President of Animal Kingdom
Premium Member
A drop in testing but a positivity rate that is in line with the last week or so. Interesting.

Less tests overall recently are occurring (whether it's due to the latest CDC kerfuffled recommendation, <shrug>).

Which could mean those who have symptoms are making up a larger portion of those who are taking tests, which, in turn, increases the positivity rate; and that's why it's plateauing rather than going down.

Which I hope is the case. OTOH, we seen plenty of these second wave states keep a plateaued positivity rate for months with a slow burn going through the population without abatement.

C'mon Florida, wear your masks, stop the parties, and get it under control!
 

rowrbazzle

Well-Known Member
Statistical blip, perhaps?
Not 100% sure of NYT's methodology, but it seems like they might be using the upper bound threshold for excess deaths from the CDC's chart as their baseline.

EDIT: After a closer look, NYT is using the "Average expected number of deaths" as the baseline for theirs
I'm not sure. I assume the expected deaths are on a per-month basis. If you're consistently getting numbers below what you expect, then you're either looking at a change in the pattern or your model needs some adjustment. But once you add in the data from March on, it throws everything off so who knows. I just thought it was interesting.
 

MisterPenguin

President of Animal Kingdom
Premium Member
I'm not sure. I assume the expected deaths are on a per-month basis. If you're consistently getting numbers below what you expect, then you're either looking at a change in the pattern or your model needs some adjustment. But once you add in the data from March on, it throws everything off so who knows. I just thought it was interesting.

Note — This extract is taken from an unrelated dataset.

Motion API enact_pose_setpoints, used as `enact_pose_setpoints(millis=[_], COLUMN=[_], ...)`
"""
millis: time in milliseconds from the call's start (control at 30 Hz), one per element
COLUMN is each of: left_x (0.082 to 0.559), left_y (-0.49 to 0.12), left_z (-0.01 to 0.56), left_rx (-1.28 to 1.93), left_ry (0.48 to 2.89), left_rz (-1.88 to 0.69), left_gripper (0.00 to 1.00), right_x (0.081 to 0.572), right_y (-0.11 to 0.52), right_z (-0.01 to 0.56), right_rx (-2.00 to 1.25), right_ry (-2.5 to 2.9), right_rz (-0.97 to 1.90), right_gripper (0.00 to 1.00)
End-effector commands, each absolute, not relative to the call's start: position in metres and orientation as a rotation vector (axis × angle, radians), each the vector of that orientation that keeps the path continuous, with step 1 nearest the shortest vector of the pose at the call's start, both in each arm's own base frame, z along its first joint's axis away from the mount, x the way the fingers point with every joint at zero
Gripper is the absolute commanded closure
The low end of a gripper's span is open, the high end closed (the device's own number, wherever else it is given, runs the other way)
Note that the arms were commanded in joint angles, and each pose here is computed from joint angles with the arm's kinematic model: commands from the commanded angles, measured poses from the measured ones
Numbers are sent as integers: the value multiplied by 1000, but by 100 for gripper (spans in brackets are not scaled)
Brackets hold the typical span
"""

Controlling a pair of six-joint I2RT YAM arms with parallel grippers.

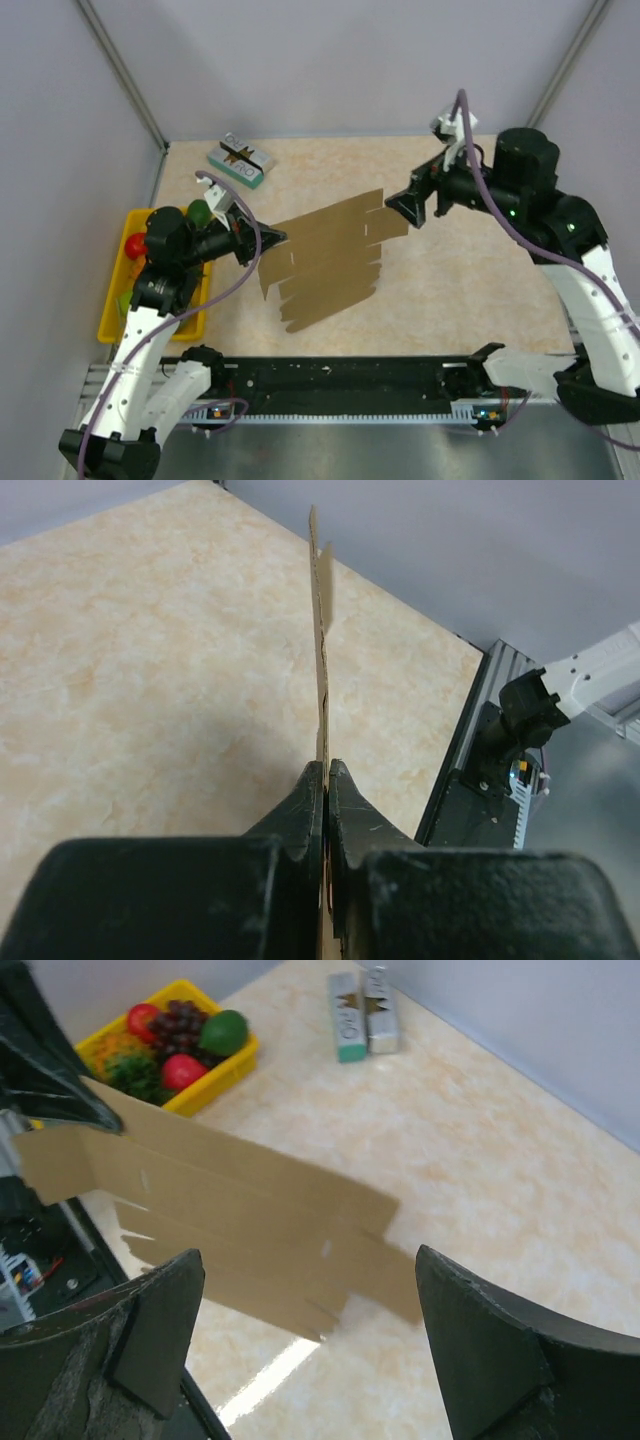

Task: Fold the paper box

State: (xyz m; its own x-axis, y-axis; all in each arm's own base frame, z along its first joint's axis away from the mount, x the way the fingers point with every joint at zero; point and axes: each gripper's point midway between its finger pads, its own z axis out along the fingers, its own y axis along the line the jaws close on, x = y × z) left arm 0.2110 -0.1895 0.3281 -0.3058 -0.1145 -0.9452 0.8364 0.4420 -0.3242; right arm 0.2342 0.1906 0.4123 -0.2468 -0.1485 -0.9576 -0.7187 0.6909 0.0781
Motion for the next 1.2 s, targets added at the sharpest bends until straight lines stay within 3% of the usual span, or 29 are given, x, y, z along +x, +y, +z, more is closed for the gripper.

I read of a teacher who, in the Spring, before schools closed, noted the lack of usual school colds and flus, presumably because of increased hygiene vigilance under threat of COVID. So, maybe as people started being more careful and turtling, and before the widespread death toll that swept through nursing homes, the lower numbers were because of that.

Just a hypothesis.
 

rowrbazzle

Well-Known Member
I read of a teacher who, in the Spring, before schools closed, noted the lack of usual school colds and flus, presumably because of increased hygiene vigilance under threat of COVID. So, maybe as people started being more careful and turtling, and before the widespread death toll that swept through nursing homes, the lower numbers were because of that.

Just a hypothesis.
Maybe so. Although that doesn't sound like something we'd actually do. 🤔 😄
 

hopemax

Well-Known Member
I'm not sure. I assume the expected deaths are on a per-month basis. If you're consistently getting numbers below what you expect, then you're either looking at a change in the pattern or your model needs some adjustment. But once you add in the data from March on, it throws everything off so who knows. I just thought it was interesting.
My guess is that 2019-2020 flu season was a touch less severe than the models predicted. I Googled and found an article from April that listed it out by weeks. It didn’t have January, but it did have February. For those weeks it was hitting 95-96% of expected. IMO, that’s pretty accurate. I wouldn’t expect it to be dead on, but wobble around the expected, sometimes high, sometimes low, as long as there isn’t something significant (like a pandemic). The bar graph may be giving the impression that it’s more than a few percentage points? There is no scale shown for the under.